Assignment » All lines at and after the one containing "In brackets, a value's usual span", up to the end of the listing below, are to be printed exactly, with the pictures omitted.

::::

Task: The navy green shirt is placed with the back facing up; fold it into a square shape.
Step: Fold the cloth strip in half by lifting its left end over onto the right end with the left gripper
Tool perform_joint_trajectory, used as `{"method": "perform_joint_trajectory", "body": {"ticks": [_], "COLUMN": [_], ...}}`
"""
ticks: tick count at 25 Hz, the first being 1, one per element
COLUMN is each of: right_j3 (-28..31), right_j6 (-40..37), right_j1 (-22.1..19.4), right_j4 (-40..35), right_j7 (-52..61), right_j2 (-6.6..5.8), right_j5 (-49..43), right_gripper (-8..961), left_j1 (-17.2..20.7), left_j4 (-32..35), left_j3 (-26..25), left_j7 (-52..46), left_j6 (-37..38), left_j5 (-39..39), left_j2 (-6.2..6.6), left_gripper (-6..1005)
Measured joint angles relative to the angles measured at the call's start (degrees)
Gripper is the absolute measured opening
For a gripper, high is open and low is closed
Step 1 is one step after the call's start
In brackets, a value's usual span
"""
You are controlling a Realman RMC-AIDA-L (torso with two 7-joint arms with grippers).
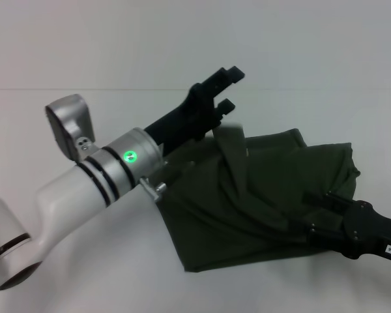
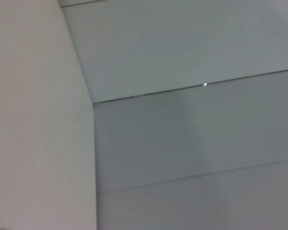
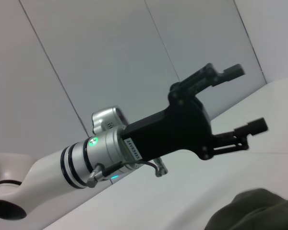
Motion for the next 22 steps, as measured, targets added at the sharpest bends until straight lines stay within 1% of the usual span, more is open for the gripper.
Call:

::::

Answer section »
In brackets, a value's usual span
"""
You are controlling a Realman RMC-AIDA-L (torso with two 7-joint arms with grippers).
Motion for the next 22 steps, as measured, targets added at the sharpest bends until straight lines stay within 1% of the usual span, more is open for the gripper.
Call:

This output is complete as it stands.